## Saved entries
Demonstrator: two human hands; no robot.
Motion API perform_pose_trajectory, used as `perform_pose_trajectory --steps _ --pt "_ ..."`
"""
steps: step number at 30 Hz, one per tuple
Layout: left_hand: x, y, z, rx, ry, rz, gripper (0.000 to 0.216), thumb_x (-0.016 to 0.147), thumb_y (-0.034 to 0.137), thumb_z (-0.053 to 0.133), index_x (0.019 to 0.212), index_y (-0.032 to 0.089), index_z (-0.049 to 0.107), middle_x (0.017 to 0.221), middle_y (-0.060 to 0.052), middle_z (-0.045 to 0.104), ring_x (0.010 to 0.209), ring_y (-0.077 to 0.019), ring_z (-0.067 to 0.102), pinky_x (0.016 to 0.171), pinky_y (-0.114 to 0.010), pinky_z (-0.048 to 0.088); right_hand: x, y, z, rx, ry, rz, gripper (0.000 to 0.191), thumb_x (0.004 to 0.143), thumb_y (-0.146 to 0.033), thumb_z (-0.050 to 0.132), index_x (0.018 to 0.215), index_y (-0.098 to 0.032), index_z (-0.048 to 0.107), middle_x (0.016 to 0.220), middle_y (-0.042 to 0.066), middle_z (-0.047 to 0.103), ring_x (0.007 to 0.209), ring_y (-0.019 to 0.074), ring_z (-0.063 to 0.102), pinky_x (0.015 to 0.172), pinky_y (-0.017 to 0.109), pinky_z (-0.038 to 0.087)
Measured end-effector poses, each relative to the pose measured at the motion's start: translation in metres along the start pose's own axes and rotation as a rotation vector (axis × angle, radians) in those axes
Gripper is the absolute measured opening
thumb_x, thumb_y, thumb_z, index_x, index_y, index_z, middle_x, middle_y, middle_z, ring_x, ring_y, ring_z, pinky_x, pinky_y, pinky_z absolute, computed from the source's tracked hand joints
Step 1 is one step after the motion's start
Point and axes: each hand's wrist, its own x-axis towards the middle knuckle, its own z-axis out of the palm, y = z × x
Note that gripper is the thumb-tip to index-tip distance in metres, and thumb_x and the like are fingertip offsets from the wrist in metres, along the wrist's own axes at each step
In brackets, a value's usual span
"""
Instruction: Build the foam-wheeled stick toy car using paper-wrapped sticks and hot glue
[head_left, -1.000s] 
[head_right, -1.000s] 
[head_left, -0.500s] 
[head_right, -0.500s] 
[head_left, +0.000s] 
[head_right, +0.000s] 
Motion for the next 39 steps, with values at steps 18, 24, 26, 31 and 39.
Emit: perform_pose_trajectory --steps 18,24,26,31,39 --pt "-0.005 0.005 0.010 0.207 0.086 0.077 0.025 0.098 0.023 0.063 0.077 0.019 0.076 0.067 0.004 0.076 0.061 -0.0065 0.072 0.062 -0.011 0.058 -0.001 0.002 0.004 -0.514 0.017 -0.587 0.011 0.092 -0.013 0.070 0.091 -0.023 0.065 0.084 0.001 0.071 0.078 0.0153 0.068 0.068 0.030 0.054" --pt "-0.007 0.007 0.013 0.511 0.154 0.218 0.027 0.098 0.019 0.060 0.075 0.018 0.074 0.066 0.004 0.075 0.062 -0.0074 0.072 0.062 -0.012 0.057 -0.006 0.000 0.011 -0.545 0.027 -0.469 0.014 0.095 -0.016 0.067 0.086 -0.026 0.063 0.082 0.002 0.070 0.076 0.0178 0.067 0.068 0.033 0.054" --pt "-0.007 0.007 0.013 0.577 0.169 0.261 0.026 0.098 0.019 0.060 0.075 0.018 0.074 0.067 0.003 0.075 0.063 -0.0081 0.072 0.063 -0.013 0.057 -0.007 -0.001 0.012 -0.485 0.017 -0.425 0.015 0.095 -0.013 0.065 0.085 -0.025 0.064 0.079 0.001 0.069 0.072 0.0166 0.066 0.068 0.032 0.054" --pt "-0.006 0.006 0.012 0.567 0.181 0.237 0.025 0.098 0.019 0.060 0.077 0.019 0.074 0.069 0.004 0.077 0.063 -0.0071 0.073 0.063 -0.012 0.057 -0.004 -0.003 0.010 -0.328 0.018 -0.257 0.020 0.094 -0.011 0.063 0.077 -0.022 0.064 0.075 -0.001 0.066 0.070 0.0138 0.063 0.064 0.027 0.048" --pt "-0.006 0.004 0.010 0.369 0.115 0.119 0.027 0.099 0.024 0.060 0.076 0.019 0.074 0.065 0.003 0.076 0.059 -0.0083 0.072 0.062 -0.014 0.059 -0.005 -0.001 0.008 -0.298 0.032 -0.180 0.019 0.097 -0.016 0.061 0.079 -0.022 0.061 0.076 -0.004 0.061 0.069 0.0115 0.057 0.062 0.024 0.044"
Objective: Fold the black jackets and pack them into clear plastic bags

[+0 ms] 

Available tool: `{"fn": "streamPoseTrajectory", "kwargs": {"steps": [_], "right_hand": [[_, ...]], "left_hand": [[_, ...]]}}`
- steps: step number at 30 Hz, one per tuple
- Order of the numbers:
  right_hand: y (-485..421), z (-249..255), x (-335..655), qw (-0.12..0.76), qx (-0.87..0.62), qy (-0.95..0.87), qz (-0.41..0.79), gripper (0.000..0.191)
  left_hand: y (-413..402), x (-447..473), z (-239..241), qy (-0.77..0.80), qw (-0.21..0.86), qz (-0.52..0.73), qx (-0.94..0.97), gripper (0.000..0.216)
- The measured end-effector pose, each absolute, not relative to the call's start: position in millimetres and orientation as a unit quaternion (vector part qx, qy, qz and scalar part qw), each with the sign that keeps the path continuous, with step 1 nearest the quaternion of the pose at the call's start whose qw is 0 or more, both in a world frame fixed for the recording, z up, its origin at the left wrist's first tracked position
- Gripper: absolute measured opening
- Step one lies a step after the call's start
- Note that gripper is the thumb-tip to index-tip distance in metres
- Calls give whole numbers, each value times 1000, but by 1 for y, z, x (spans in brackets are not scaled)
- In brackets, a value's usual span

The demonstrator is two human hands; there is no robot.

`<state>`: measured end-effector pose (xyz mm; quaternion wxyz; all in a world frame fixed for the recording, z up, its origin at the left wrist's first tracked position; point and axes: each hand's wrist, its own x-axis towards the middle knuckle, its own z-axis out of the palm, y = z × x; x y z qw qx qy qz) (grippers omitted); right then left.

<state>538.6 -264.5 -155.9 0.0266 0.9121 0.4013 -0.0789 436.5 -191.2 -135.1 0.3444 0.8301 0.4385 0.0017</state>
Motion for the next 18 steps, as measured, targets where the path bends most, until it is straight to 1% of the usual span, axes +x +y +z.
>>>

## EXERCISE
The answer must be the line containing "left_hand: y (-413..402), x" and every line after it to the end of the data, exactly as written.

## ANSWER TO THIS EXERCISE
  left_hand: y (-413..402), x (-447..473), z (-239..241), qy (-0.77..0.80), qw (-0.21..0.86), qz (-0.52..0.73), qx (-0.94..0.97), gripper (0.000..0.216)
- The measured end-effector pose, each absolute, not relative to the call's start: position in millimetres and orientation as a unit quaternion (vector part qx, qy, qz and scalar part qw), each with the sign that keeps the path continuous, with step 1 nearest the quaternion of the pose at the call's start whose qw is 0 or more, both in a world frame fixed for the recording, z up, its origin at the left wrist's first tracked position
- Gripper: absolute measured opening
- Step one lies a step after the call's start
- Note that gripper is the thumb-tip to index-tip distance in metres
- Calls give whole numbers, each value times 1000, but by 1 for y, z, x (spans in brackets are not scaled)
- In brackets, a value's usual span

The demonstrator is two human hands; there is no robot.

`<state>`: measured end-effector pose (xyz mm; quaternion wxyz; all in a world frame fixed for the recording, z up, its origin at the left wrist's first tracked position; point and axes: each hand's wrist, its own x-axis towards the middle knuckle, its own z-axis out of the palm, y = z × x; x y z qw qx qy qz) (grippers omitted); right then left.

<state>538.6 -264.5 -155.9 0.0266 0.9121 0.4013 -0.0789 436.5 -191.2 -135.1 0.3444 0.8301 0.4385 0.0017</state>
Motion for the next 18 steps, as measured, targets where the path bends most, until it is straight to 1% of the usual span, axes +x +y +z.
>>>

The answer has been written out in full.